Волков остался один. За окном был вечер, тихий, сентябрьский, без дождя впервые за неделю. Он подошёл к соседнему столу, выдвинул нижний ящик, посмотрел на листок, лежавший под другими бумагами, — на одно слово, написанное его рукой. Не достал, только посмотрел. Потом задвинул ящик.
Он думал о том, что только что солгал самому верному человеку, какой у него был. Не словом солгал — словом он сказал правду, военную, настоящую. Солгал умолчанием: дал Молотову поверить, что отказ от мира — это про окно на юге, про дивизии, про передышку Беку. А отказ был про другое, про то, что в ящике. Молотов уйдёт и будет думать, что переспорил хозяина наполовину, что хозяин уперся из военного упрямства, и никогда не узнает, что упрямство было не военное, а такое, для которого ещё не придумано имени: упрямство человека, который не хочет кончать войну, потому что ждёт конца света в коробке, и знает, что тот, кто принесёт этот конец первым, выиграет не войну — эпоху.

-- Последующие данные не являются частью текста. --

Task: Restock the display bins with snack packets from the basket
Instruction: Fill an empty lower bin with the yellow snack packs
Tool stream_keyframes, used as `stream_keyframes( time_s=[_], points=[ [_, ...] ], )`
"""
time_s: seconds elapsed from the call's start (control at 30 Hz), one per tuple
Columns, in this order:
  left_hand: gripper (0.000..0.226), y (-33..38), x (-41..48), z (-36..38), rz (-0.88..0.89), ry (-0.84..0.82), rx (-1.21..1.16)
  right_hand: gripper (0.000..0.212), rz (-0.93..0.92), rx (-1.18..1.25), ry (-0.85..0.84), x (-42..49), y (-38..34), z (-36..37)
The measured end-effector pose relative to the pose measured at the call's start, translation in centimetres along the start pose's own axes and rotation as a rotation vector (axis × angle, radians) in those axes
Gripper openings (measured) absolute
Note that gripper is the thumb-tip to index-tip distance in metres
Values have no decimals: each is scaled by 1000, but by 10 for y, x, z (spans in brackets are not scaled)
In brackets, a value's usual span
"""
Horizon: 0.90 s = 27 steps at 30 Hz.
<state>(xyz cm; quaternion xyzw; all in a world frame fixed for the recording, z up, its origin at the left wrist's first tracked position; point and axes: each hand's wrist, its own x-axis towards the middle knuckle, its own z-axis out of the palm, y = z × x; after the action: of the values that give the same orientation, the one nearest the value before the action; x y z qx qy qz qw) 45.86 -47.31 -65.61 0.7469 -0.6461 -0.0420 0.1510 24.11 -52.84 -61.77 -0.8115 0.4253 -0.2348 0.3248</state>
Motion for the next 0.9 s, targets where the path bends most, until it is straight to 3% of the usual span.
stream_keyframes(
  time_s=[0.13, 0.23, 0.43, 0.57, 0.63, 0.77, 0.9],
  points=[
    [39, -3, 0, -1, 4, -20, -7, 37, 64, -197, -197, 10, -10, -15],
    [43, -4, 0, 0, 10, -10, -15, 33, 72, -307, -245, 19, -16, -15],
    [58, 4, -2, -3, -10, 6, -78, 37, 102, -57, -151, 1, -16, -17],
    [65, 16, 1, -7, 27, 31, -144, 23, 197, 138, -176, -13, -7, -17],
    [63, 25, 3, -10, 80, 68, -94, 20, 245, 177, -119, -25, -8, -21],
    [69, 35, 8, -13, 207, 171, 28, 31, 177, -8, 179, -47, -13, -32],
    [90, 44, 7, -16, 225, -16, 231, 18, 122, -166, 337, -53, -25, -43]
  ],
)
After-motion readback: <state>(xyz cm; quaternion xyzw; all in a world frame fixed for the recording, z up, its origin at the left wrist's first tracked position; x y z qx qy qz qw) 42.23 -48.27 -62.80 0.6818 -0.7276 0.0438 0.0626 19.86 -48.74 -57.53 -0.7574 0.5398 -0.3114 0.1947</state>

Бек предлагал перемирие. Молотов предлагал его взять. Оба были правы по-своему, и оба не видели того, что видел он один. И он опять, в который раз, выбрал длить — длить войну, длить гибель на тех балках, которые сегодня брал Дроздов, не зная ни про какой мир, — ради того, что лежало в нижнем ящике одним словом и чего нельзя было показать никому.
Он погасил свет в кабинете и пошёл к выходу. Завтра надо было придумать цифру. Две недели вместо месяца. И оговорки. И обмен пленными — это он возьмёт, это чистое, это живые люди домой, и хоть в этом одном он сегодня будет не только игроком, но и человеком.
Хоть в этом одном.
Глава 18
Две недели
Цифру Волков нашёл не ночью, как думал, а под утро, когда уже отчаялся её найти и перестал искать.
Так с ним бывало: решение приходило не под нажимом, а когда он наконец переставал давить. Он лёг под утро, не решив, и в той зыбкой полудрёме, где мысли идут сами, без понукания, цифра вдруг легла на место, простая и точная, как ключ в замок. Две недели. Не месяц, которого хотел Бек, и не отказ, которого хотел бы сам Волков, будь его воля, — а две недели, и не простые, а нарезанные так, чтобы из них вышло то, что нужно ему, и не вышло того, что нужно Беку.
Утром он вызвал Молотова и наркоминдел и разложил перед ними не цифру даже, а конструкцию.
— Перемирие будет, — сказал он. — Но не такое, как он просит. Слушайте, как.
Они слушали.
— Первое. Срок — четырнадцать дней. Не месяц. Объяснение для Стокгольма простое и неоскорбительное: за месяц не успеть согласовать обмен такого числа пленных, давайте начнём с двух недель, проверим друг друга на деле, а там продлим, если пойдёт. Звучит как осторожность, как добрая воля даже, — а на деле это вдвое меньше того, что ему нужно, чтобы расшить остров. За две недели он остров не расшьёт. За две недели он только начнёт, и едва начнёт — срок выйдет.